A brick based grass path was made along the eastern bank so that visitors are able to walk all around the pond. By May 2016 the pond looked much better, but work continued sporadically during the summer (when grass cutting and other tasks permitted) to dig out the silt and build up the small island in the middle.
Centenary Wood pond was always a seasonal pond, often completely drying up during the summer. Removing a lot of the silt has helped the pond retain more water and there is usually some left throughout the year.
The restored pond is now in a much healthier condition. Some plants, insects and small mammals enjoy the wetland habitat, as the parts of the pond that dry out during the summer are much damper and softer than the solid ground surrounding the pond. Visitors are advised not to try walking across dried out areas as you could suddenly become ankle deep in mud.

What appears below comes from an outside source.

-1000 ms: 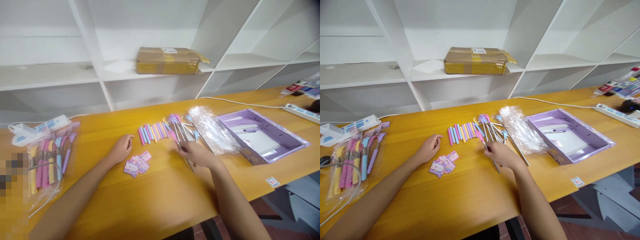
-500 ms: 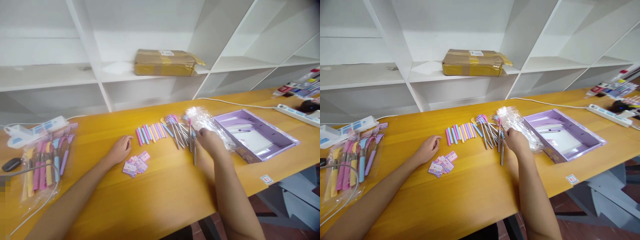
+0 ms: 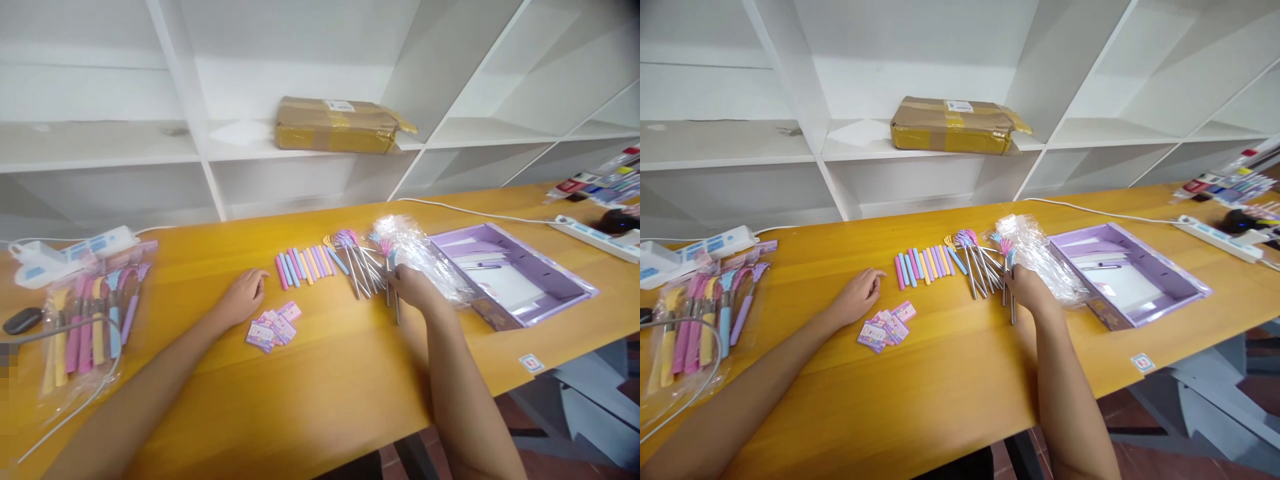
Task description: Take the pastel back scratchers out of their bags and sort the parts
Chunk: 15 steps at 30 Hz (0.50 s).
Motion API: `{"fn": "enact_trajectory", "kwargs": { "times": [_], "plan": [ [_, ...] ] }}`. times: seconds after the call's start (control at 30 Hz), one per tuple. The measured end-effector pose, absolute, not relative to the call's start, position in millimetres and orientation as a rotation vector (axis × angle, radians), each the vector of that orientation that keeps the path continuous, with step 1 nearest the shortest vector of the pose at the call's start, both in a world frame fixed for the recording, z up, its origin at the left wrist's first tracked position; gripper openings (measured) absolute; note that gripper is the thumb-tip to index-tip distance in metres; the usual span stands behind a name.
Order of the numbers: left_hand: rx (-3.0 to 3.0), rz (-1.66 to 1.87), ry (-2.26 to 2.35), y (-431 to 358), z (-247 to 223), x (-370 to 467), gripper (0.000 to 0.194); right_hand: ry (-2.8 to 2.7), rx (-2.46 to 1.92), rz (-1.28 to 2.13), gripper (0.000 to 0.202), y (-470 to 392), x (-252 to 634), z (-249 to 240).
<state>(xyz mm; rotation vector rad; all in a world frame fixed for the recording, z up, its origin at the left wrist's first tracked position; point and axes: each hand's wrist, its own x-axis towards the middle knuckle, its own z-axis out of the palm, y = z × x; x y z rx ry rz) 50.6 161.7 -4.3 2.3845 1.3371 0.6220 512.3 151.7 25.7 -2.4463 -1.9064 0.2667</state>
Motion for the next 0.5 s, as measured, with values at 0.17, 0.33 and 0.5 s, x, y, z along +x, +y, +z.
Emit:
{"fn": "enact_trajectory", "kwargs": {
  "times": [0.17,0.33,0.5],
  "plan": [
    [2.410,0.631,1.316,160.0,0.0,52.8,0.029,-1.720,-2.227,-0.039,0.043,168.2,512.3,13.2],
    [2.432,0.623,1.322,160.2,1.5,52.6,0.027,-1.717,-1.871,-0.094,0.048,183.3,507.5,0.0],
    [2.440,0.661,1.302,156.4,-2.5,54.4,0.028,-1.765,-1.846,-0.106,0.041,177.3,506.2,-5.3]
  ]
}}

Originally a rectangular water reservoir dug out to provide water for the coal mine’s boilers.
At one time the area was so overgrown some people did not realise there was a pond there. Volunteers restored the pond. The summer water level is often very low.
Leicestershire and Rutland Wildlife Trust have identified the Pond Plant Species that occur in the Mill, Centenary Wood and Califat ponds. Some of the plants also occur in the seasonal ponds such as the southern part of the clay pit.
Management recommendations are:
- Keep ponds open to sunlight by controlling scrub on southern boundaries September to February.
- Pond management work to take place 1st November to 31st January when great crested newts are in hibernation.
- Avoid bulrush drying out a pond by removing 20-25% a year across a range of depths.
- Remove and destroy invasive species – New Zealand pygmy weed and Himalayan balsam.